Japan's Number 1 Car Maker Is … Subaru!?
Fuji Heavy Industries knows how to make money. Despite a relatively weak Yen, they continue to make exorbitant amounts of profit. On Tuesday, their stock closed at an all-time high of ¥5200 ($41.90) per share. Fuji Heavy is the parent company and maker of Subaru automobiles.
As the smallest out of seven Japanese automakers, they can teach a lesson to the big boys. They have the fourth largest market cap, trailing behind Toyota Motors, Honda Motors and Nissan Motors.
Where to Go When the Yen Depreciates
Fuji Heavy typically profits when the Yen depreciates. They are set up to profit by ¥10 billion for each ¥1 depreciation annually. Every time that the Yen depreciates, investors are attracted to it like moths to a flame. In other words, these investors know exactly where to go when the Yen depreciates.
Right now, stock in Fuji Heavy is being heavily traded. Many people are unloading their stock and taking the profit while they still can while others are holding onto it – hoping to profit even further.
The United States Has Contributed
Despite the notion that the United States might be in a depression, sales continue to soar for vehicles like the Subaru Forester. According to President and CEO Yasuyuki Yoshinaga, “It is taking [Subaru] two and a half months to deliver vehicles,” raking in an astonishing ¥193.2 billion for the April-September half.

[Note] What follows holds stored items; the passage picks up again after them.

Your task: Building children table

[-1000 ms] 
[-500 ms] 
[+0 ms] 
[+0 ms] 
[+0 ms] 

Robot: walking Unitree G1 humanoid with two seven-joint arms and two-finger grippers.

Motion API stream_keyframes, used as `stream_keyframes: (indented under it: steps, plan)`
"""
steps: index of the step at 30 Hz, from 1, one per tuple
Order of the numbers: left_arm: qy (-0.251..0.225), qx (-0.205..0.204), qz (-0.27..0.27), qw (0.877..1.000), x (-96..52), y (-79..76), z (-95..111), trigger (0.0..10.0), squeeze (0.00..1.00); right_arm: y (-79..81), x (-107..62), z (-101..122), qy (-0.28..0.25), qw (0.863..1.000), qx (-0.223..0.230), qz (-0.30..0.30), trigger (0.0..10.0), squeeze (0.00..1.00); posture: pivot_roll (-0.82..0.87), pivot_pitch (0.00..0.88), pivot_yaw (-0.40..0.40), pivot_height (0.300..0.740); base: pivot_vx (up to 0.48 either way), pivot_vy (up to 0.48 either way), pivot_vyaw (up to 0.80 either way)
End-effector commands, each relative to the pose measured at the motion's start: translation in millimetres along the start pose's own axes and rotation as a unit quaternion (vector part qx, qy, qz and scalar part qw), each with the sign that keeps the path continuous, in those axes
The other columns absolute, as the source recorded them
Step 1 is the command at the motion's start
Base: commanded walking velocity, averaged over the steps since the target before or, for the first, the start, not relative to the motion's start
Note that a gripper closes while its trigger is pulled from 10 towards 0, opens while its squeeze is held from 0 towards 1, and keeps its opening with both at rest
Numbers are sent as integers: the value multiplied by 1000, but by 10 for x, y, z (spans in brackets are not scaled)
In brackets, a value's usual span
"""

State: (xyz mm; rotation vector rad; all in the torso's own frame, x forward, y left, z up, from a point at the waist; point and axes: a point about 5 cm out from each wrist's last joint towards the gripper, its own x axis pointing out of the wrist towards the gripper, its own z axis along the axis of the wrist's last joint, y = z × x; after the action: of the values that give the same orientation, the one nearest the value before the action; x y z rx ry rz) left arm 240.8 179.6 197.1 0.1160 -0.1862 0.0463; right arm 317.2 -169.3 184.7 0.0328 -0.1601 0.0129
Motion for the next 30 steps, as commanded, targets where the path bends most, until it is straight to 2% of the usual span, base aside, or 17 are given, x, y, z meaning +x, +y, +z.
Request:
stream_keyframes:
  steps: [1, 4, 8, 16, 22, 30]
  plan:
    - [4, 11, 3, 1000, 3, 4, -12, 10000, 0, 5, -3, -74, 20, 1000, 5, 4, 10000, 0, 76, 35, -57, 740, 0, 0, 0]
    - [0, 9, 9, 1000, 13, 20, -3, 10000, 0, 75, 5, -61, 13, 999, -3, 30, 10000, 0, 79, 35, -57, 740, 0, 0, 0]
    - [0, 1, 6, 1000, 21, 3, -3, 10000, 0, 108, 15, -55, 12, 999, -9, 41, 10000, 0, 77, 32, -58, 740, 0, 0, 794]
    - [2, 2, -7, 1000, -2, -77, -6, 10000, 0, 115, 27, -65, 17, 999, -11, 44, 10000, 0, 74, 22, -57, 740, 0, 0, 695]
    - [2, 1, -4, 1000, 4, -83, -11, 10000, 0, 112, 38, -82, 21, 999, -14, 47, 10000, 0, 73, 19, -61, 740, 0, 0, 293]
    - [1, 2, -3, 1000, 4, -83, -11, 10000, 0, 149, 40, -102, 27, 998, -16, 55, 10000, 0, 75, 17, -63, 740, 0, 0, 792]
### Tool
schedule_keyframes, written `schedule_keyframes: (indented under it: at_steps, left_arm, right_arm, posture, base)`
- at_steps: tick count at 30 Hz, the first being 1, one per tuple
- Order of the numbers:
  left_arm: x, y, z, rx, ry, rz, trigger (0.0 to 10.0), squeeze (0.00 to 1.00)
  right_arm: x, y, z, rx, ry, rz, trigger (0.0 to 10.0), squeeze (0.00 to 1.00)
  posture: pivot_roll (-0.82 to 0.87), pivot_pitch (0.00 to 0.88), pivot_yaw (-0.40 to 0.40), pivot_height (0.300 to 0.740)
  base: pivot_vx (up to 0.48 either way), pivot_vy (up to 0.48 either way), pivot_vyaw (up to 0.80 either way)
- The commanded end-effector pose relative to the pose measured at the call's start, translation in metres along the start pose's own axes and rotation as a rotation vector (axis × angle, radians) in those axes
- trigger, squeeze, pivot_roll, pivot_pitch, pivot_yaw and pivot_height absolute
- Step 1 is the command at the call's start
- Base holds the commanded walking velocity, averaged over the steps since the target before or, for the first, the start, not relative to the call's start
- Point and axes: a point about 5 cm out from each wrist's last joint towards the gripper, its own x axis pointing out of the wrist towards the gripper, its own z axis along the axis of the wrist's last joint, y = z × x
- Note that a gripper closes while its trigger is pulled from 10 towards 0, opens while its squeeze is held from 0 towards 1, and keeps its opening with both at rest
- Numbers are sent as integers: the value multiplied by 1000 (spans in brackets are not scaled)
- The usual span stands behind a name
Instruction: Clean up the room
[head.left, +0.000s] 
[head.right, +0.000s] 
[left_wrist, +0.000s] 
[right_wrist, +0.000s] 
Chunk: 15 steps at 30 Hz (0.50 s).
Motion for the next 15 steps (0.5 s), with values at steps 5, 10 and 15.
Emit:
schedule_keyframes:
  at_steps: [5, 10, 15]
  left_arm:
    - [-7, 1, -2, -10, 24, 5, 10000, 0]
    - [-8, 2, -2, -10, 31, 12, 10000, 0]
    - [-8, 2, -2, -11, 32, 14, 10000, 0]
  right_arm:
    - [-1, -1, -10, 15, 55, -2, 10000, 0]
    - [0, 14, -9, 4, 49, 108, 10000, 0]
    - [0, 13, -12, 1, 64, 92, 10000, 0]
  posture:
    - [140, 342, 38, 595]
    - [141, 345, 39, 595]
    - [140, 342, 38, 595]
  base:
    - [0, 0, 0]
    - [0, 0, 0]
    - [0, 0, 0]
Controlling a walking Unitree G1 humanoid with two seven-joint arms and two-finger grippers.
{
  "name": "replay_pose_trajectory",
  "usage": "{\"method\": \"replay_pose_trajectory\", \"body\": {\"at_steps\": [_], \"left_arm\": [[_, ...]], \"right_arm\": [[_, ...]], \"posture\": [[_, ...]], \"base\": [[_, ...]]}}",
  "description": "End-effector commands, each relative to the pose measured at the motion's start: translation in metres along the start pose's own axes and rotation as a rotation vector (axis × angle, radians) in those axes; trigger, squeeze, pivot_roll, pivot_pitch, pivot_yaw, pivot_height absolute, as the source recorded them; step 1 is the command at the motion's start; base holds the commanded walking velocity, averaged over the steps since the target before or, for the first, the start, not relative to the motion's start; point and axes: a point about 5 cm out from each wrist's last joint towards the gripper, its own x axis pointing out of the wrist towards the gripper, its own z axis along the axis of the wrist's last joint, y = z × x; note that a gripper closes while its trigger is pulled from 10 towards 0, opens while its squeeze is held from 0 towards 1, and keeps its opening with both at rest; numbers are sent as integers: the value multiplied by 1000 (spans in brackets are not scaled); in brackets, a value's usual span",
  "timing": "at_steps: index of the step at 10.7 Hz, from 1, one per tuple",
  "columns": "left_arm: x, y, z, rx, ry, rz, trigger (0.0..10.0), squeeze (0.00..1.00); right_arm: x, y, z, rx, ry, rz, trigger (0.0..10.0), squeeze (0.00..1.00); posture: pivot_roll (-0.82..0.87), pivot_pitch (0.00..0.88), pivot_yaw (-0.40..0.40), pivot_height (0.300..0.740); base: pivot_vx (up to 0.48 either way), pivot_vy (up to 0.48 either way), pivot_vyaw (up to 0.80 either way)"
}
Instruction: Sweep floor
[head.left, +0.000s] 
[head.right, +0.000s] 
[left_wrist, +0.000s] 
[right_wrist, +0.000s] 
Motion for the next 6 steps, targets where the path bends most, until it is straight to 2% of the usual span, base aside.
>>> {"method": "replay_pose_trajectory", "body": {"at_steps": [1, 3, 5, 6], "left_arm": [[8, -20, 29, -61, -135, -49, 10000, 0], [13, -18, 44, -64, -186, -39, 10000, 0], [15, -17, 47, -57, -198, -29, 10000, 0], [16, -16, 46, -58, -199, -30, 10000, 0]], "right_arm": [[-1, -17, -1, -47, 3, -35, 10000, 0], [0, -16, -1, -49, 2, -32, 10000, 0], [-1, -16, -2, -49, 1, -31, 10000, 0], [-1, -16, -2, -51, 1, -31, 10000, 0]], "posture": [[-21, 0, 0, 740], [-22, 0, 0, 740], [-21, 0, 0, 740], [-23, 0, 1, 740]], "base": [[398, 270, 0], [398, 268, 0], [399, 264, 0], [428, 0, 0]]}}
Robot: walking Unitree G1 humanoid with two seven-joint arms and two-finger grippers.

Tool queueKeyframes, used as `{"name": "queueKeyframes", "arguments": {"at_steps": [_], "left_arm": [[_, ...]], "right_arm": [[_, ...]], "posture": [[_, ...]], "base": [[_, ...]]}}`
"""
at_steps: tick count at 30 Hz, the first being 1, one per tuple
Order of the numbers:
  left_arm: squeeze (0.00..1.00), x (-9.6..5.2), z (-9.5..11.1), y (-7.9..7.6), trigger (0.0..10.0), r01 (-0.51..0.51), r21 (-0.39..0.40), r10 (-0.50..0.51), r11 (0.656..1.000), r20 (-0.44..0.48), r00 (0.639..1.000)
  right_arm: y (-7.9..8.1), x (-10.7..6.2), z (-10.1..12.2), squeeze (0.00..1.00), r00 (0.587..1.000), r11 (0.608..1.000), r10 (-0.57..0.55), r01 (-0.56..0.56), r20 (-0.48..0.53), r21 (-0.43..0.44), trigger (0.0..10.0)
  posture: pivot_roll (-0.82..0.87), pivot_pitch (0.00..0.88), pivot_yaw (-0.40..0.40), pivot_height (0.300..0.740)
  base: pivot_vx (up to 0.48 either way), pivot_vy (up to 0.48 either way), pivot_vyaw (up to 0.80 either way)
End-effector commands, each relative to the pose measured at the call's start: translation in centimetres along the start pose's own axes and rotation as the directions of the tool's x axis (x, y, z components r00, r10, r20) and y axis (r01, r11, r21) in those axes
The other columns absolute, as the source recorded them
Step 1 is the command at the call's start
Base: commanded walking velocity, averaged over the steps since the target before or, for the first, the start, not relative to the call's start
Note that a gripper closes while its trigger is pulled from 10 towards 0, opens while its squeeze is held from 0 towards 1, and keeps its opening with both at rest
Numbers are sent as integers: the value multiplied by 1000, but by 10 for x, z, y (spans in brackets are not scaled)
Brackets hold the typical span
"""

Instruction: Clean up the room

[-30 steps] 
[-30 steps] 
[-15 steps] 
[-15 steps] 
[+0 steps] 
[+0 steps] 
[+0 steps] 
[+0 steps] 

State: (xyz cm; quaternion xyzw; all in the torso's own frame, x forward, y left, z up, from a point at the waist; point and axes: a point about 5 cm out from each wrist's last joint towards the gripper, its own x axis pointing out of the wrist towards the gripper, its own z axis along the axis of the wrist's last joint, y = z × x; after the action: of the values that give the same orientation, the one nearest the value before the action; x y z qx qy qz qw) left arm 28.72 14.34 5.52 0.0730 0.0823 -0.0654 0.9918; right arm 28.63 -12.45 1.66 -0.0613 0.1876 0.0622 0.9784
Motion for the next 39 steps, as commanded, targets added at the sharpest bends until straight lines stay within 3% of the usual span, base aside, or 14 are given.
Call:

Fuji Heavy Knows How to Make Money
According to industry information, Fuji knows how to make money. In fact, they’re more efficient at it then Toyota and BMW. Fuji Heavy netted a profit of ¥410,000 per vehicle. That’s 60 percent more than Toyota, who made ¥256,250. It takes a lot to beat BMW – but they did it for the first time ever. BMW trailed behind Fuji Heavy with a profit of ¥403,500.
The interesting thing is that sells cars without steep discounts. The average discount for a Subaru in the United States is $900 – they’re the only company successfully selling cars with discounts under the $1000 mark.
The Takeaway
If you invest in stocks, take a closer look at Fuji Heavy. Their shares may be expensive right now, sitting pretty at over $40 per share, but as an investment, they may be worth it. Not only are sales continuing to climb, but when the Yen depreciates, shareholders profit.
(Of course, we never give out investment advice. What you do with your money is your own business. We’re simply pointing out how a tiny minnow like Subaru has the big boys beat.)